→ **EXERCISE INSTRUCTIONS**:
All of the data that appears below is to be given again precisely as written.

Saved entries:
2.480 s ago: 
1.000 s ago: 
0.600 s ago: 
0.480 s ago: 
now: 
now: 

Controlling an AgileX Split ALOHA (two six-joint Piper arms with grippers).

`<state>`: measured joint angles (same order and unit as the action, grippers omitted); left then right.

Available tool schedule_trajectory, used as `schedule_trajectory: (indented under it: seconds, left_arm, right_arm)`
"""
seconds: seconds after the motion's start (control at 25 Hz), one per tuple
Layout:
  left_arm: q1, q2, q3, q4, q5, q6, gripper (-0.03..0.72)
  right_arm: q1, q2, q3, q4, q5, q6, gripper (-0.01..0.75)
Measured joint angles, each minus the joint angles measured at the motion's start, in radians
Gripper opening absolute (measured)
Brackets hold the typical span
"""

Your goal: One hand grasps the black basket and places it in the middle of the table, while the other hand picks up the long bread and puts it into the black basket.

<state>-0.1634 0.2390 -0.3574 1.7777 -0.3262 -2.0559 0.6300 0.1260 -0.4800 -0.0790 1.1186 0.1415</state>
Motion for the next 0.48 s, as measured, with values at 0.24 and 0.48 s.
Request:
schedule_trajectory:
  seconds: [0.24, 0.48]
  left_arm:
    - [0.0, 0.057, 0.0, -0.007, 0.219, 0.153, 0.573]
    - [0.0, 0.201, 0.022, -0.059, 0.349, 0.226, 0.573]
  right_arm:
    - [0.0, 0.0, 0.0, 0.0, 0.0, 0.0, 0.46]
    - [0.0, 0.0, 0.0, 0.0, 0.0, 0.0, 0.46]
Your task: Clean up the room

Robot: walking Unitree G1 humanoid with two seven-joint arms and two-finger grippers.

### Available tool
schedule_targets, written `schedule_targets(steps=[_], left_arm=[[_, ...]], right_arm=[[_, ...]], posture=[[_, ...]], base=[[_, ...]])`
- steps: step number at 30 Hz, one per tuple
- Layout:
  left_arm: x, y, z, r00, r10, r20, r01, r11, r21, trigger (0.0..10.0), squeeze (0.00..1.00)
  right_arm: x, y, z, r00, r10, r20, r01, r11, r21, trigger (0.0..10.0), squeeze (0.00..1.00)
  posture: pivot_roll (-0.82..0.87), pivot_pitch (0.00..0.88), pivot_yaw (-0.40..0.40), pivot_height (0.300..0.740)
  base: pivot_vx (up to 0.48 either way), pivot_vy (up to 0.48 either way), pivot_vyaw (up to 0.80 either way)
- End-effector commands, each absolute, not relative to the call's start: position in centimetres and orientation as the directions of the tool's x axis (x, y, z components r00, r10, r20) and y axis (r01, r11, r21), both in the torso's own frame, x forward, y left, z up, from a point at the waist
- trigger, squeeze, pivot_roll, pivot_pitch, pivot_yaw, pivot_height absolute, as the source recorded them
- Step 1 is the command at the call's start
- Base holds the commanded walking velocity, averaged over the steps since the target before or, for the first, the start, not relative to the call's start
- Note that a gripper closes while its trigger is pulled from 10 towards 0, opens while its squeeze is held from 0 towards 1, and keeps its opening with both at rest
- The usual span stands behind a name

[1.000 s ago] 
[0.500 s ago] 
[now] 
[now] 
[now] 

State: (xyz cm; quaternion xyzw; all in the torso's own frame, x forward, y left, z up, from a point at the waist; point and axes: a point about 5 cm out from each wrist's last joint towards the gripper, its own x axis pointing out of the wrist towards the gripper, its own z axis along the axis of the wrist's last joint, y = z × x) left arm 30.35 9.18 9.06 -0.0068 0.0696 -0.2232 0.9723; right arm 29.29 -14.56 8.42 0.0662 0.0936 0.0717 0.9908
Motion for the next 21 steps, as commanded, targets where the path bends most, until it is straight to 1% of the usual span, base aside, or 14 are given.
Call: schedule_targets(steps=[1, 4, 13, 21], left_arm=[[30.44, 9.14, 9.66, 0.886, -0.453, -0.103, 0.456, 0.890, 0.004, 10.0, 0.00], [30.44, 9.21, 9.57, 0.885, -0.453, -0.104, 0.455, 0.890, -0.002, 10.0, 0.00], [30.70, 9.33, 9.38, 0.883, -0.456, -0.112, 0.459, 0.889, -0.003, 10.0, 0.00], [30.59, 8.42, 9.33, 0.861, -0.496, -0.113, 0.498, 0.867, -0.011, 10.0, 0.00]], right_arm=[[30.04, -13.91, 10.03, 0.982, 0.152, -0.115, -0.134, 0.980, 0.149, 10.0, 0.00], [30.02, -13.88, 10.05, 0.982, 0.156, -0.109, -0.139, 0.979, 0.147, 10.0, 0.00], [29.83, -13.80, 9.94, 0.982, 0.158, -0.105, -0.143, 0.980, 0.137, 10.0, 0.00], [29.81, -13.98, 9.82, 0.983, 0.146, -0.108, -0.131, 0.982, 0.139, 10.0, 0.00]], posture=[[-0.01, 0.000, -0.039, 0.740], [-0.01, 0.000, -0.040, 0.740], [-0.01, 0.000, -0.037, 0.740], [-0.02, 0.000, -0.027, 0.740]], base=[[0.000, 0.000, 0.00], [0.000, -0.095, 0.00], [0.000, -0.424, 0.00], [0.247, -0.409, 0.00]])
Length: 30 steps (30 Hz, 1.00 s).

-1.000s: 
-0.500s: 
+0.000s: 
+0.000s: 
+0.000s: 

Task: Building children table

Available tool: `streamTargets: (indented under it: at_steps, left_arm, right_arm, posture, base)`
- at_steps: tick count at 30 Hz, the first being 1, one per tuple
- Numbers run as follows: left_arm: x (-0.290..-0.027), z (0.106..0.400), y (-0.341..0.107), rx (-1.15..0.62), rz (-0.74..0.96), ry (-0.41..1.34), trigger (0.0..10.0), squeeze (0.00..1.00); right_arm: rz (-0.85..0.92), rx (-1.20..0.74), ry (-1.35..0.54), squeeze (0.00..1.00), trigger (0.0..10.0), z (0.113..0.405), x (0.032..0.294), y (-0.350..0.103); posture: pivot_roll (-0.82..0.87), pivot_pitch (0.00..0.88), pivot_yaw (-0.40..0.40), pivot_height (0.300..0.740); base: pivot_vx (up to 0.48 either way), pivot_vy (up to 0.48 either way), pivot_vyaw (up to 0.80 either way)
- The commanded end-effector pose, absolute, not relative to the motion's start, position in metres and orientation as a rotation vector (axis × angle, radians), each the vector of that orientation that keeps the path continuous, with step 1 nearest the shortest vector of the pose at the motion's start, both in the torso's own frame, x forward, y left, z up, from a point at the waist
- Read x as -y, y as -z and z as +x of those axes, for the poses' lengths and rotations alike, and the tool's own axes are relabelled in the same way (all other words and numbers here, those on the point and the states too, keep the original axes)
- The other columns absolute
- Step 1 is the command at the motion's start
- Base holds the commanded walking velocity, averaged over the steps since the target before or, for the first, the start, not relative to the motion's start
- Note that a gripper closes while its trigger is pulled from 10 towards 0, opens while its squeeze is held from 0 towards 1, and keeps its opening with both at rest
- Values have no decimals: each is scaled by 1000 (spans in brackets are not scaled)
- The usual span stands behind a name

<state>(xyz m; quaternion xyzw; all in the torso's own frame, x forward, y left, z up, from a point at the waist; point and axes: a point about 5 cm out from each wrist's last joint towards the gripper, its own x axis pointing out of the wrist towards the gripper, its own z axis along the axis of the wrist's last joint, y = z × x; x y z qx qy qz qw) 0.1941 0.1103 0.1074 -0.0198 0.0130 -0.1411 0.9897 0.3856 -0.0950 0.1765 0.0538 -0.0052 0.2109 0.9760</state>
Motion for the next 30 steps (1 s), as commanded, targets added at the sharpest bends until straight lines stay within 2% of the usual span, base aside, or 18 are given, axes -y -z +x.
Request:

→ **EXERCISE OUTPUT**:
2.480 s ago: 
1.000 s ago: 
0.600 s ago: 
0.480 s ago: 
now: 
now: 

Controlling an AgileX Split ALOHA (two six-joint Piper arms with grippers).

`<state>`: measured joint angles (same order and unit as the action, grippers omitted); left then right.

Available tool schedule_trajectory, used as `schedule_trajectory: (indented under it: seconds, left_arm, right_arm)`
"""
seconds: seconds after the motion's start (control at 25 Hz), one per tuple
Layout:
  left_arm: q1, q2, q3, q4, q5, q6, gripper (-0.03..0.72)
  right_arm: q1, q2, q3, q4, q5, q6, gripper (-0.01..0.75)
Measured joint angles, each minus the joint angles measured at the motion's start, in radians
Gripper opening absolute (measured)
Brackets hold the typical span
"""

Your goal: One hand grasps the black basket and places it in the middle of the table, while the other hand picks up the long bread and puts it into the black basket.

<state>-0.1634 0.2390 -0.3574 1.7777 -0.3262 -2.0559 0.6300 0.1260 -0.4800 -0.0790 1.1186 0.1415</state>
Motion for the next 0.48 s, as measured, with values at 0.24 and 0.48 s.
Request:
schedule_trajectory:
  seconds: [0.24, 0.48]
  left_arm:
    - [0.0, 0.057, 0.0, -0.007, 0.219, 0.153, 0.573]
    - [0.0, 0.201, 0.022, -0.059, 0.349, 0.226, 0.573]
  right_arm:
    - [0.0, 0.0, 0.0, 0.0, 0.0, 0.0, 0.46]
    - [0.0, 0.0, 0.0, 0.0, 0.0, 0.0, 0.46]
Your task: Clean up the room

Robot: walking Unitree G1 humanoid with two seven-joint arms and two-finger grippers.

### Available tool
schedule_targets, written `schedule_targets(steps=[_], left_arm=[[_, ...]], right_arm=[[_, ...]], posture=[[_, ...]], base=[[_, ...]])`
- steps: step number at 30 Hz, one per tuple
- Layout:
  left_arm: x, y, z, r00, r10, r20, r01, r11, r21, trigger (0.0..10.0), squeeze (0.00..1.00)
  right_arm: x, y, z, r00, r10, r20, r01, r11, r21, trigger (0.0..10.0), squeeze (0.00..1.00)
  posture: pivot_roll (-0.82..0.87), pivot_pitch (0.00..0.88), pivot_yaw (-0.40..0.40), pivot_height (0.300..0.740)
  base: pivot_vx (up to 0.48 either way), pivot_vy (up to 0.48 either way), pivot_vyaw (up to 0.80 either way)
- End-effector commands, each absolute, not relative to the call's start: position in centimetres and orientation as the directions of the tool's x axis (x, y, z components r00, r10, r20) and y axis (r01, r11, r21), both in the torso's own frame, x forward, y left, z up, from a point at the waist
- trigger, squeeze, pivot_roll, pivot_pitch, pivot_yaw, pivot_height absolute, as the source recorded them
- Step 1 is the command at the call's start
- Base holds the commanded walking velocity, averaged over the steps since the target before or, for the first, the start, not relative to the call's start
- Note that a gripper closes while its trigger is pulled from 10 towards 0, opens while its squeeze is held from 0 towards 1, and keeps its opening with both at rest
- The usual span stands behind a name

[1.000 s ago] 
[0.500 s ago] 
[now] 
[now] 
[now] 

State: (xyz cm; quaternion xyzw; all in the torso's own frame, x forward, y left, z up, from a point at the waist; point and axes: a point about 5 cm out from each wrist's last joint towards the gripper, its own x axis pointing out of the wrist towards the gripper, its own z axis along the axis of the wrist's last joint, y = z × x) left arm 30.35 9.18 9.06 -0.0068 0.0696 -0.2232 0.9723; right arm 29.29 -14.56 8.42 0.0662 0.0936 0.0717 0.9908
Motion for the next 21 steps, as commanded, targets where the path bends most, until it is straight to 1% of the usual span, base aside, or 14 are given.
Call: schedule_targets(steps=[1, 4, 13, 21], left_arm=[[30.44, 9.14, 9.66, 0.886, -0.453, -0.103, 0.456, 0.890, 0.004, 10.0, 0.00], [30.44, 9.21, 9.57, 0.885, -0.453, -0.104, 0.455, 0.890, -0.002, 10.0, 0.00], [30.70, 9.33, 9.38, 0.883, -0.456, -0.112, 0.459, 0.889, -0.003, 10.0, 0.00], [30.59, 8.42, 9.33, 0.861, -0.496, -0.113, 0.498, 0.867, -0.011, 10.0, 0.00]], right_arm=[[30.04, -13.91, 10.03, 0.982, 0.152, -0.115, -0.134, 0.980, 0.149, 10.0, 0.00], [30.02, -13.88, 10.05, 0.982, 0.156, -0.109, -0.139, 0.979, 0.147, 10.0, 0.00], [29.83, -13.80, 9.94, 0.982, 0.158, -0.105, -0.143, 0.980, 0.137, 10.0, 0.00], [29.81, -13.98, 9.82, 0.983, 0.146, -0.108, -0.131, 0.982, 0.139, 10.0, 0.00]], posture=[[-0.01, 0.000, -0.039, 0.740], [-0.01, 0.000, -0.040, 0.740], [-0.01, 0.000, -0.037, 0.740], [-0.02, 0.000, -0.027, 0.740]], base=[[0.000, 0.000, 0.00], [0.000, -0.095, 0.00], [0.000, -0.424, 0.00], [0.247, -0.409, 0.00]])
Length: 30 steps (30 Hz, 1.00 s).

-1.000s: 
-0.500s: 
+0.000s: 
+0.000s: 
+0.000s: 

Task: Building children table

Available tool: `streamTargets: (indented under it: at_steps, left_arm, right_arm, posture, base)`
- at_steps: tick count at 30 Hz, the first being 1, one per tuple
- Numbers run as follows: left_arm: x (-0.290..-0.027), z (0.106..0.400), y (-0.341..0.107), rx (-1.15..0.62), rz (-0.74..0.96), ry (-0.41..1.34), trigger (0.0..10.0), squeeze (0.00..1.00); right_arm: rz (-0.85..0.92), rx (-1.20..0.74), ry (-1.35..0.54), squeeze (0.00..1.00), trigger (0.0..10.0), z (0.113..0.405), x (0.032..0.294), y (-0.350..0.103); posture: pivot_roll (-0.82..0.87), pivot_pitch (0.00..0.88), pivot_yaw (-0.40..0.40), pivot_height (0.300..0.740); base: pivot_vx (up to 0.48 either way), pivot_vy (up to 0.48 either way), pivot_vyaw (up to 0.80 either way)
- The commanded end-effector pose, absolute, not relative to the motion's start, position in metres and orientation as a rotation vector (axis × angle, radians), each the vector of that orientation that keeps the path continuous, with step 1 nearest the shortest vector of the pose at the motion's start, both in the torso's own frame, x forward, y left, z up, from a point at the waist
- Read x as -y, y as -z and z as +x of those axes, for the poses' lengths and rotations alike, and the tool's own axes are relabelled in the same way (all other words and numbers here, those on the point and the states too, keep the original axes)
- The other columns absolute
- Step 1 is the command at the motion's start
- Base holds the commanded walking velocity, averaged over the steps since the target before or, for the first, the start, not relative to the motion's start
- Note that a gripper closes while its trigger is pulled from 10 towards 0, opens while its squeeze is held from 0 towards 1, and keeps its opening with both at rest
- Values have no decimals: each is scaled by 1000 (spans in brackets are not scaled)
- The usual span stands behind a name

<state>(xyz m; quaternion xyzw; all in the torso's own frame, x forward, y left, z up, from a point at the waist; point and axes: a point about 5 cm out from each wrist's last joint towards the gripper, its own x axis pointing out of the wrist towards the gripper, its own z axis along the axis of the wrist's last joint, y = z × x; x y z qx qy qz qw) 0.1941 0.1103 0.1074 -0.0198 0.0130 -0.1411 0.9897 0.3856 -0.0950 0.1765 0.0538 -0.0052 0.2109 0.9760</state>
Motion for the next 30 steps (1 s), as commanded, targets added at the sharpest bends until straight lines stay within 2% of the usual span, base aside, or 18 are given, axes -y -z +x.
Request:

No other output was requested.